Exercise —
The reply must consist of one number: how many lines of the data include the word "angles".

= Beginning of Section =

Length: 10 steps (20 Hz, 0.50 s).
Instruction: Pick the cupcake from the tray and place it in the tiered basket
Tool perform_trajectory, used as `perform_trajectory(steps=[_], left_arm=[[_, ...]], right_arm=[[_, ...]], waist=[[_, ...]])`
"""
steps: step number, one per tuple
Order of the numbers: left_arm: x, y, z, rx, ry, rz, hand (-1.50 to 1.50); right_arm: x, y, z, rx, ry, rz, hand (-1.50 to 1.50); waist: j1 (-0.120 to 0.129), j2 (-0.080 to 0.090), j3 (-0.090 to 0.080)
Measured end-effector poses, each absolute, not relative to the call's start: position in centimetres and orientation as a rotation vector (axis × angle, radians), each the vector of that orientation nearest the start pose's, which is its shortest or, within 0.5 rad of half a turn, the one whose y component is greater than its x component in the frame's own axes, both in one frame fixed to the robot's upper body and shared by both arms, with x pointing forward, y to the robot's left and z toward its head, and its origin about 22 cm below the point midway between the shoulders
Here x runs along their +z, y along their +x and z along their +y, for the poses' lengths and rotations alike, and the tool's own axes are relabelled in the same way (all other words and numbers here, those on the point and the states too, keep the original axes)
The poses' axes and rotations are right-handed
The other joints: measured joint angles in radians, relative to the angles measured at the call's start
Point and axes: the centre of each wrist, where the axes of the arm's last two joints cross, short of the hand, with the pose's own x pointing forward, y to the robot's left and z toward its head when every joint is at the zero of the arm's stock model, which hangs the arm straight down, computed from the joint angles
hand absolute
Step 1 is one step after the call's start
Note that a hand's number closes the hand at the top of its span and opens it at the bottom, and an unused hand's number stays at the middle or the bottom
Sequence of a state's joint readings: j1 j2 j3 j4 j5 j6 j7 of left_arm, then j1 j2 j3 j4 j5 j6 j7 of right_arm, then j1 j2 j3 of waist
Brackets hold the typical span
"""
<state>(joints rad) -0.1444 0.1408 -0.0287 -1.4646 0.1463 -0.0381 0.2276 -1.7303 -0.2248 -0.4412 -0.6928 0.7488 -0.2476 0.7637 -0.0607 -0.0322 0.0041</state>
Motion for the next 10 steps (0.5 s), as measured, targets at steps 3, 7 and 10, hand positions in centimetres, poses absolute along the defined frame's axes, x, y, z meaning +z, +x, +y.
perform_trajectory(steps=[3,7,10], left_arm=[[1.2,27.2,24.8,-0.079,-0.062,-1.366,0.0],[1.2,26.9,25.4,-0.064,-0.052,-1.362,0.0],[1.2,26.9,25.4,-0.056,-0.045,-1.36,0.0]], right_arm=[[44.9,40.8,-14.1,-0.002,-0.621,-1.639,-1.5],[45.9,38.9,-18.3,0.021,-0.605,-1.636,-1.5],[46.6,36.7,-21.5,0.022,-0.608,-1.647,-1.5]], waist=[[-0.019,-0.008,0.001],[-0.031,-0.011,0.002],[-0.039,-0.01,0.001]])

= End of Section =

Solution below —
2